European Democracy Shield
Planned for Q4 2025.It will harden democratic resilience by combining early detection of foreign information manipulation, coordinated analysis and rapid response across the Union. A new European Centre for Democratic Resilience will pool national expertise and capacities as the hub for monitoring, attribution and joint action with partners. The Shield will leverage the EU’s FIMI toolbox and the Digital Services Act, expand media- and digital-literacy efforts, and strengthen crisis communication to counter disinformation systematically. It complements a forthcoming Media Resilience Programme supporting independent journalism, and is anchored in upgrades to EU internal-security governance. Work will also address harmful social-media design and youth well-being through expert advice on safeguards and enforcement.

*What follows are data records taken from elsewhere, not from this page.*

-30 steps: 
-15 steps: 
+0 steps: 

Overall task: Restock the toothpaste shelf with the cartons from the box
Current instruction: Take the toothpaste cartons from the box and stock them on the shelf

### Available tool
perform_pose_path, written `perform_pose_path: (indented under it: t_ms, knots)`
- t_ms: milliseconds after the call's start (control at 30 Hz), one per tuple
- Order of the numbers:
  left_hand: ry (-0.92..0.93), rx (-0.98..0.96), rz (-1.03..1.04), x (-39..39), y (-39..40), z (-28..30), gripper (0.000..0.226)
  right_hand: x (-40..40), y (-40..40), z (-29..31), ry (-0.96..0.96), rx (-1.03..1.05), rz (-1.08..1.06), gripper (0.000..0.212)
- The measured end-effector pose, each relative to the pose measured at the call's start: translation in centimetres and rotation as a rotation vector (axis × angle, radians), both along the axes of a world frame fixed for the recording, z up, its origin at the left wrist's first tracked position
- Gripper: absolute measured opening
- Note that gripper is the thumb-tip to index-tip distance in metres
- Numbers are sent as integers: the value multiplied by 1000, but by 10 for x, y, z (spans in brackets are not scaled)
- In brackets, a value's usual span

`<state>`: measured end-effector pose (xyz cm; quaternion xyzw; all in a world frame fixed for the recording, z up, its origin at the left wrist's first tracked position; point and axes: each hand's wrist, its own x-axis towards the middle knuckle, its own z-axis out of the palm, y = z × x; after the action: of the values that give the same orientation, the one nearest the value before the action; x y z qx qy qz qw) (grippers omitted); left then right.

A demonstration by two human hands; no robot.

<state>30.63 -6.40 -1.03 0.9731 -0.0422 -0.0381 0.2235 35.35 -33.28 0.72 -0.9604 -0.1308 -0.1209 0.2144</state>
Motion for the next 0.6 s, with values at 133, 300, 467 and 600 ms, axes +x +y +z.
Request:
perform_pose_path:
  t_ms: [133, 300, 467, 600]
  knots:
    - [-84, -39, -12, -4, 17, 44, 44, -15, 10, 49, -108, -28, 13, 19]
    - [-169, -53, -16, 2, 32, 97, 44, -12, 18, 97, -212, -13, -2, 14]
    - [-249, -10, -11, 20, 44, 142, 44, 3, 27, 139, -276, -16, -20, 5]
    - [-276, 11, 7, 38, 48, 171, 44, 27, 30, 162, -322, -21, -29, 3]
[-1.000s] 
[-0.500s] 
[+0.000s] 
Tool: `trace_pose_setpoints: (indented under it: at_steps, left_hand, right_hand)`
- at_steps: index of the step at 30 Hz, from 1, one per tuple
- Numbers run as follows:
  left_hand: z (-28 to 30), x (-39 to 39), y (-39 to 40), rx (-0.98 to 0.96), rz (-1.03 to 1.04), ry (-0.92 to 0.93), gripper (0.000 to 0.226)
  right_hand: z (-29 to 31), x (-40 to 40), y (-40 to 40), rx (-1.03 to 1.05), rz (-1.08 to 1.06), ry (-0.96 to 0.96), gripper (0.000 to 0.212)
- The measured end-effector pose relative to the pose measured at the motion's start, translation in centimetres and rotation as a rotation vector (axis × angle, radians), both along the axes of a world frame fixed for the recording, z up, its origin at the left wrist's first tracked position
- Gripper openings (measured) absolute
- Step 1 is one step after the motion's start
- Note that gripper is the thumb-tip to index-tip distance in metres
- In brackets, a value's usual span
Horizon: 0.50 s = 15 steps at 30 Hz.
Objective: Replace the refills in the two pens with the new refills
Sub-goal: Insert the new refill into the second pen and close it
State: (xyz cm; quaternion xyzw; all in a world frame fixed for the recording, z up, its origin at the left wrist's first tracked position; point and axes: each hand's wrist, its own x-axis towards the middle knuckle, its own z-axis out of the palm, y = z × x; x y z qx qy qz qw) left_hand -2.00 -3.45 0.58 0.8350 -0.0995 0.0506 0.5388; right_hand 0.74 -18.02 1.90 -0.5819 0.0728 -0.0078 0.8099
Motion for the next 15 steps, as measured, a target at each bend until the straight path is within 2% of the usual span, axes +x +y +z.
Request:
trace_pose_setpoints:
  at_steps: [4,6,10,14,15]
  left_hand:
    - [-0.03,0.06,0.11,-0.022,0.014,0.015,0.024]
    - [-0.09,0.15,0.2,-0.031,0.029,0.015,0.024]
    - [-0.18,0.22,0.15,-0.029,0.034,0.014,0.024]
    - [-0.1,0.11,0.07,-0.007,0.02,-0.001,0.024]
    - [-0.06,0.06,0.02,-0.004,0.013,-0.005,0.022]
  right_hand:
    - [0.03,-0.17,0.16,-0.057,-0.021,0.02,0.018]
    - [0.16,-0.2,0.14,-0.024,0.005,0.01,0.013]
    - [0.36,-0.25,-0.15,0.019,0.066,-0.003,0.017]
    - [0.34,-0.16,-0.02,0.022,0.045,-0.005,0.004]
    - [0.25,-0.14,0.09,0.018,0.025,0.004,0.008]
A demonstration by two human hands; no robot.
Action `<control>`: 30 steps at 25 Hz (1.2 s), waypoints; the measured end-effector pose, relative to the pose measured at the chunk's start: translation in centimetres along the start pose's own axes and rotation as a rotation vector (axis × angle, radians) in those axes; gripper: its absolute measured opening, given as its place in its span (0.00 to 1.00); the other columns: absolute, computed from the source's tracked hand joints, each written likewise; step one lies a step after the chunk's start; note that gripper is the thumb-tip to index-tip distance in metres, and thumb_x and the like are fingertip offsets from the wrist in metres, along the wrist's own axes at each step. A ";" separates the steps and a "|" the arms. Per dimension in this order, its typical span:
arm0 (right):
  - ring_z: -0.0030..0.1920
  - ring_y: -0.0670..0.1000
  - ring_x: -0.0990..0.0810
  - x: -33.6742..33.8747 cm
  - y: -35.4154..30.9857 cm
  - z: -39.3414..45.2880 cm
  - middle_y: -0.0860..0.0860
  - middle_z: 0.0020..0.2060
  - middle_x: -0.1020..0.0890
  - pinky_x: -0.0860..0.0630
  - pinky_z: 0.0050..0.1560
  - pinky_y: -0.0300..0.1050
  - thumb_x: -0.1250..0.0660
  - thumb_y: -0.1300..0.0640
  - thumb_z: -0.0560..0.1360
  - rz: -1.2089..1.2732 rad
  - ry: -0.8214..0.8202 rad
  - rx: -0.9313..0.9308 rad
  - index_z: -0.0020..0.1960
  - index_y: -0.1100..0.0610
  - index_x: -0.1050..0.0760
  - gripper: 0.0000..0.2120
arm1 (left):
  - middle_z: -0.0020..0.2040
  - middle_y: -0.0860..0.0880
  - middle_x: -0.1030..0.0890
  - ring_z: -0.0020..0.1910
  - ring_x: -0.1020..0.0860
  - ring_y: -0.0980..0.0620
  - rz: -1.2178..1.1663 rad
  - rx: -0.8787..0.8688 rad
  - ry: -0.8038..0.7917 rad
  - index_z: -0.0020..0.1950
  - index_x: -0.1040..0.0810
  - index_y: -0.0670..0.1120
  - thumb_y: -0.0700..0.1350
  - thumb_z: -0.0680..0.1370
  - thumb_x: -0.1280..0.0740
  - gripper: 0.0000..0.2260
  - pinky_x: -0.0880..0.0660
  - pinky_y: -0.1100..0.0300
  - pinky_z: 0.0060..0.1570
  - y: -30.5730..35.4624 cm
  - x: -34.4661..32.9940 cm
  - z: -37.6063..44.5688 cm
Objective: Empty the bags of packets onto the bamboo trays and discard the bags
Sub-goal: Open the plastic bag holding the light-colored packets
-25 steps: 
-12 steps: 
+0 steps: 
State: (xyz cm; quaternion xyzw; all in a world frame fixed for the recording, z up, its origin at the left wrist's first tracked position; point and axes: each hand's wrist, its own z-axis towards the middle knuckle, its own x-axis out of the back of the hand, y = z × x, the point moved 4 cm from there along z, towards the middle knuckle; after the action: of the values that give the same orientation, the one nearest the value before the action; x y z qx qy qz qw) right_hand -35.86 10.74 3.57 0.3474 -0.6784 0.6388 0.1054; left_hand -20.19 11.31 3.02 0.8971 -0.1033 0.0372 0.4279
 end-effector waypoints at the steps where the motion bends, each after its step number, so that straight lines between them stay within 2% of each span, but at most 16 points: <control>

Media Resilience Programme
Planned for 2026.The Commission will launch a Media Resilience Programme to shore up independent journalism and fight “news deserts.” It will finance local and investigative outlets, cross-border collaborations, safety of journalists, and media literacy, with a budget uplift in the next MFF. The programme will also mobilise private capital (using EU guarantees and blended-finance tools) to sustain viable business models for media and digital transition. It will work with the European Democracy Shield and the European Centre for Democratic Resilience to detect and counter disinformation and foreign interference, while strengthening pluralism, transparency, and citizens’ access to trustworthy information across EU languages.
Strategic EU-India Agenda
Europe have tabled a Strategic EU–India Agenda that elevates the partnership across five pillars: prosperity, technology, security, connectivity and enablers. It prioritises concluding an FTA and an Investment Protection Agreement, alongside Global Gateway investments and supply-chain de-risking via the EU–India TTC (chips, solar, APIs). It deepens digital cooperation (e.g. trusted data flows, secure 5G/6G and interoperable digital public infrastructures) and expands joint R&I in AI, HPC/quantum and space. A Security and Defence Partnership with a Security of Information Agreement will underpin maritime, cyber and hybrid resilience. Delivery will be steered by an annual summit, upgraded TTC, and an EU–India Business Forum.